Question: cactus with spots
I keep my cactus on my window sill. there is no direct sun all day but until now it has survived well even in winter a couple of days ago I noticed that it had brown spots, other white ones (like mold) and since it was 3 weeks that I didn't water it I gave him water.
It is not improved !! and I do not know what to do. the tip is still fine but the trunk is full of spots and touching it is a bit soft
Answer: cactus with spots
a large part of cacti is used to living in areas of the globe characterized in winter by a harsh climate, with even intense frosts, and temperatures that can fall below -12 ° C; many, but not all, for this reason it is good, at the time of purchase, to ascertain the species and variety of the plant you are bringing home, in order to be able to control its rusticity. In addition to this, cacti that live in nature are usually used to sunny positions, with at least 5-6 hours of direct sunlight per day; and in areas where most cacti are widespread in nature, when it is cold it does not rain.
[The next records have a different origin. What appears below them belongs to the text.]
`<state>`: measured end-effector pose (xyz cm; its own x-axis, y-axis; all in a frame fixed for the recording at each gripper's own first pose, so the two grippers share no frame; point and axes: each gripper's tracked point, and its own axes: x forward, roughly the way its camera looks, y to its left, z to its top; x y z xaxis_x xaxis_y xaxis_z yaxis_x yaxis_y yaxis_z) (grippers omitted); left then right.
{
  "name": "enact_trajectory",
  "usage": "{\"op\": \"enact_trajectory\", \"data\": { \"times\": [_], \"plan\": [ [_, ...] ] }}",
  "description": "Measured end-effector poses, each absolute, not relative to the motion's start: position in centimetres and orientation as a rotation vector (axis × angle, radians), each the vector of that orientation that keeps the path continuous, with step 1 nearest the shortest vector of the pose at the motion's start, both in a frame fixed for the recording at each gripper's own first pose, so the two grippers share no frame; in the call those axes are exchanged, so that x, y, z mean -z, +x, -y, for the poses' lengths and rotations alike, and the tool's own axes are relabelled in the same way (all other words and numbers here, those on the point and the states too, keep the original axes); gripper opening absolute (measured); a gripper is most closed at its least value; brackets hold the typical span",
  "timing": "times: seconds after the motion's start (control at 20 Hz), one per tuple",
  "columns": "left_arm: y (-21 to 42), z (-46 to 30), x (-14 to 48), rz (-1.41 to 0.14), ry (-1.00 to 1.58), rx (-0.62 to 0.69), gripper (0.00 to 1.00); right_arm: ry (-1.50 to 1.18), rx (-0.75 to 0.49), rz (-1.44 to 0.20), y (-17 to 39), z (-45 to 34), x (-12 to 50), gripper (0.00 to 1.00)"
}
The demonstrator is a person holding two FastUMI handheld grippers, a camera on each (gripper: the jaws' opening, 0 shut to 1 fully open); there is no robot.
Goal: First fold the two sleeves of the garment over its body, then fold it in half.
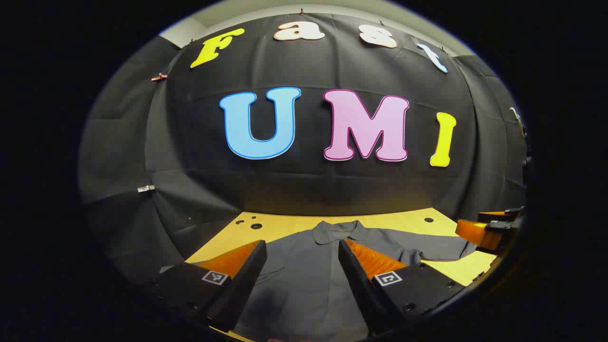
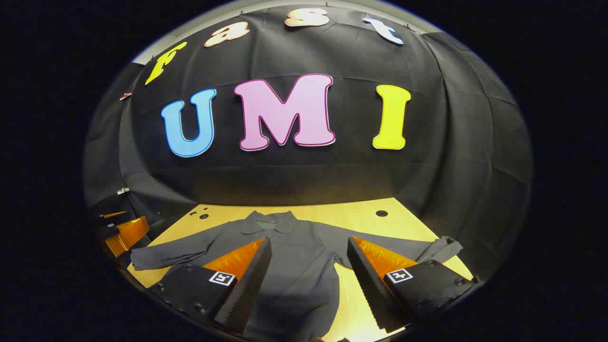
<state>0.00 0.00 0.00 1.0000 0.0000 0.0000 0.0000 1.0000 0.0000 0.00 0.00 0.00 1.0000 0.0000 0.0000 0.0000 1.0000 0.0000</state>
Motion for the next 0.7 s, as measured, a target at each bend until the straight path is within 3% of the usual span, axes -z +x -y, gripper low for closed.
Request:
{"op": "enact_trajectory", "data": {
  "times": [0.7],
  "plan": [
    [0.4,0.3,0.7,-0.028,-0.008,-0.021,0.95,0.011,0.033,-0.008,1.1,2.4,0.5,0.99]
  ]
}}
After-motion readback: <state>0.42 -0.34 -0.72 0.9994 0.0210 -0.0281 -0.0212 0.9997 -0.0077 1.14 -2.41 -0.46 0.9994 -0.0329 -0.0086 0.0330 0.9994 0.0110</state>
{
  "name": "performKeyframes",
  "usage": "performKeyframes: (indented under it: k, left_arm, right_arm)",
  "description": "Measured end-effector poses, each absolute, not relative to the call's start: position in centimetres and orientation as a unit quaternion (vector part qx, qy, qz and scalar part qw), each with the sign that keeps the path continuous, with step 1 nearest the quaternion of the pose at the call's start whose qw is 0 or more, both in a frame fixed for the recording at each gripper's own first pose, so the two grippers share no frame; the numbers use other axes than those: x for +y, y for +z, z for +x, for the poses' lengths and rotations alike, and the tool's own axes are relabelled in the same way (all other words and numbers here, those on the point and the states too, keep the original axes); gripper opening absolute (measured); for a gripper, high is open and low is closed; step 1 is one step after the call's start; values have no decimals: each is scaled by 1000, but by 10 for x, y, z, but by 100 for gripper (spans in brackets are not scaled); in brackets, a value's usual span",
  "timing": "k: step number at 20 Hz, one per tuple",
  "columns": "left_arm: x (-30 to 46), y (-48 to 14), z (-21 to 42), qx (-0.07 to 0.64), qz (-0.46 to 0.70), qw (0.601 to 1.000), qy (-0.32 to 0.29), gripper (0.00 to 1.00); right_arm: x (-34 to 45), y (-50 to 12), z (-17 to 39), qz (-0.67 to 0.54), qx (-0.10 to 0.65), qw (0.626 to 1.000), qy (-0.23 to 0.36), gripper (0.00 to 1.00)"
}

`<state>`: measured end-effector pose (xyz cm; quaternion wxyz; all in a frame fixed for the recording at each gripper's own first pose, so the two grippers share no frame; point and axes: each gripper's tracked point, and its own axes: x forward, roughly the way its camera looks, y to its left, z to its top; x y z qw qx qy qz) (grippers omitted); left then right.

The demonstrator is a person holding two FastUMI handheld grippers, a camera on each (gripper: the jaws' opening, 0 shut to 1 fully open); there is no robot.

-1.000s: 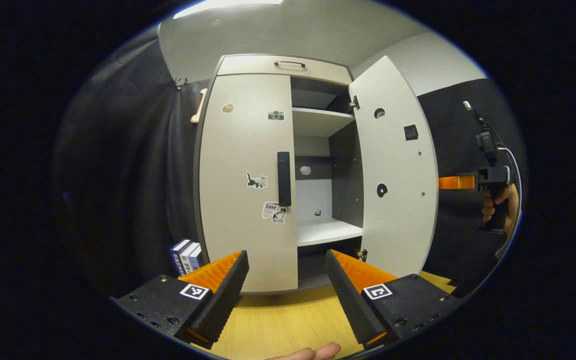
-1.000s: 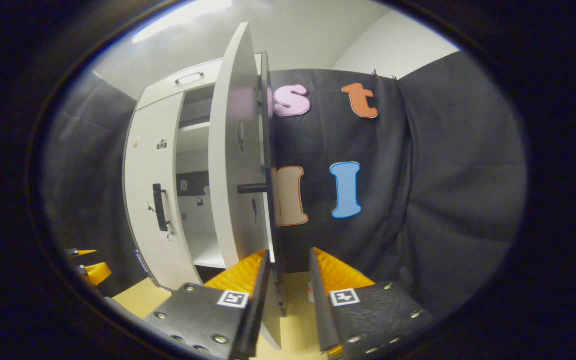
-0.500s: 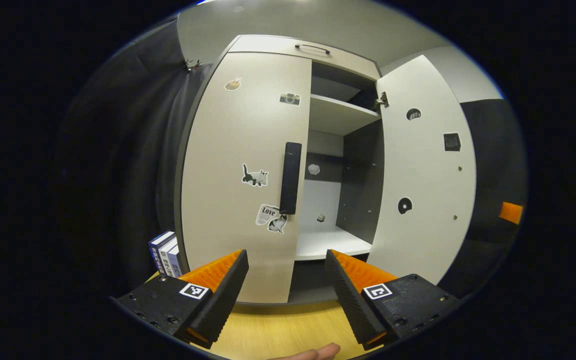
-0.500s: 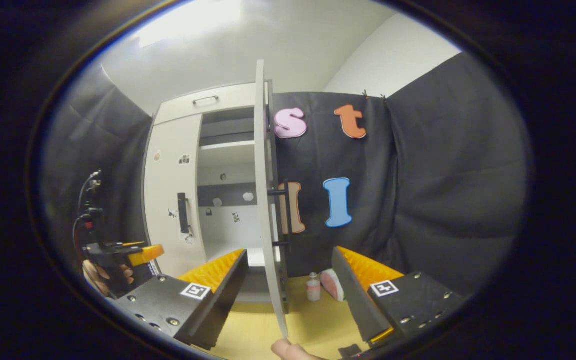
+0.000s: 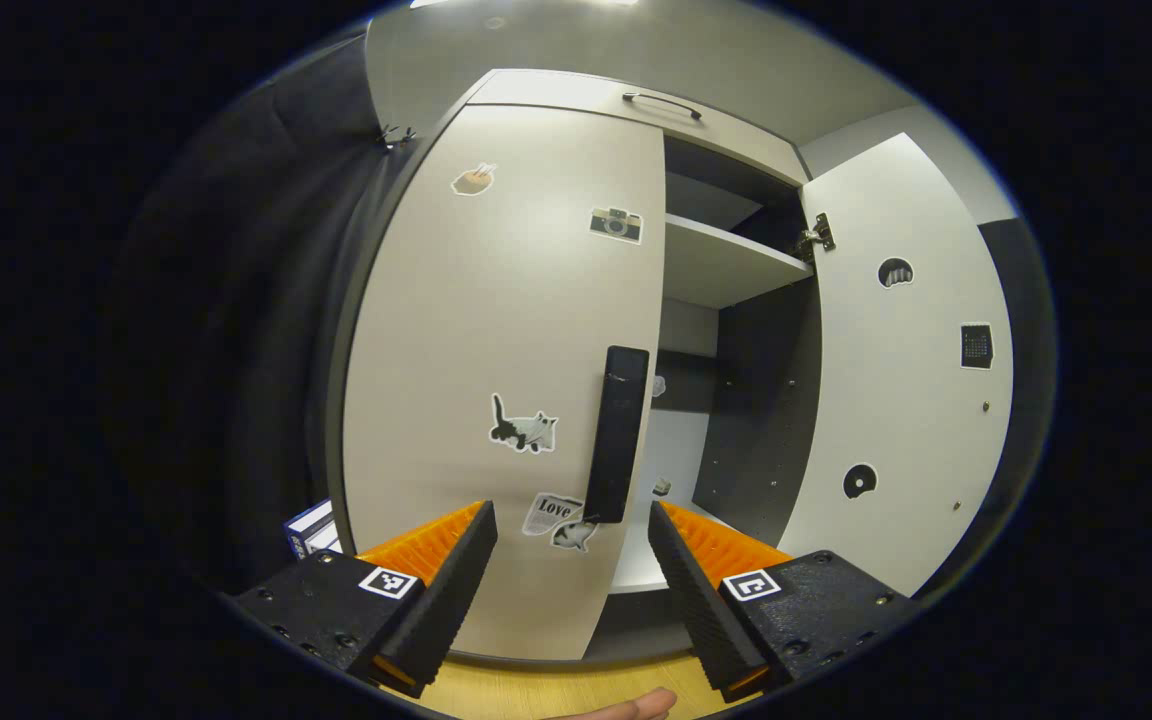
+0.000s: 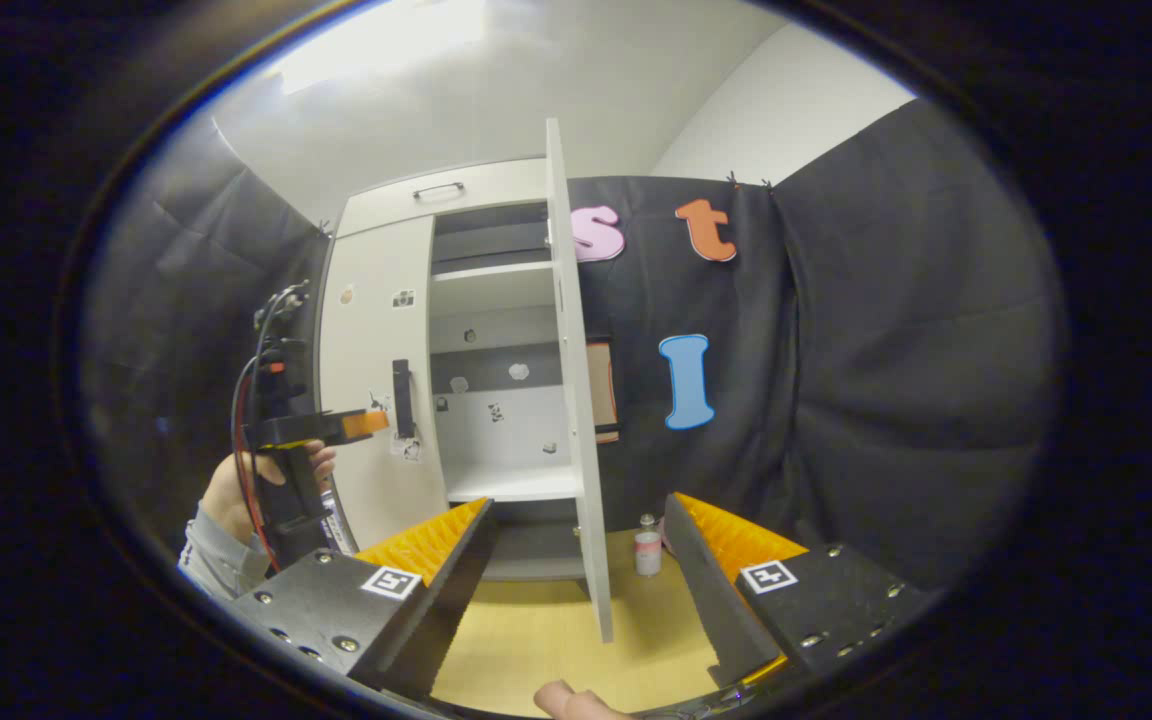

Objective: Open the right door of the double-door shoe cabinet with the right hand, and open the left door with the left hand.

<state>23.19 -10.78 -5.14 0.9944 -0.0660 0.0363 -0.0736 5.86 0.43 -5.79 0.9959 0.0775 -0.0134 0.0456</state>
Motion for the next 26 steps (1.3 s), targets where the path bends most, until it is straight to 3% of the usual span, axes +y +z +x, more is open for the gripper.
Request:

The correct growing conditions for a cactacea in winter are:
- full sun for many hours a day, at least 4-5.
- completely dry soil; in general we stop watering the cacti that will live outdoors or in a cold greenhouse already in September, so that when the frost arrives the ground is completely dry.
- away from bad weather; because if we do not water the plant, but the plant receives the rain, the soil becomes damp the same.
Your plant was therefore without sun, and exposed to the elements, besides not knowing any septic and variety we cannot know if it is a cactacea resistant to frost or not.
The least that could have happened to her was what happened to her: she was struck by a fungal disease, which is causing her rottenness.
The only thing you can do is try to save the part of the plant that is still healthy; then arm yourself with a well sharpened and clean knife, and cut the tip of the cactacea, taking care to keep only the still healthy part; also check inside the trunk, if there are small spots or dark zoning, remove them with the knife, after having disinfected it. Allow the stump to dry for at least a couple of days, dust it with fungicide and rooting hormone, and place it on new and slightly damp fatty soil; place the vase in a bright area, with little direct sunlight per day; and hopes the plant will root.
When we buy a plant that we do not know, we always ask the nurseryman the botanical name of the essence; in this way we can then inform ourselves about the place of origin, to try to cultivate the plant in conditions similar to those present in the areas where this plant develops in the wild. Consider that cacti in nature develop in Central and South America; perhaps your cactacea comes (or at least its ancestors) from the highlands of Mexico, check on the internet what the climate of the arid zones of Mexico or Guatemala is.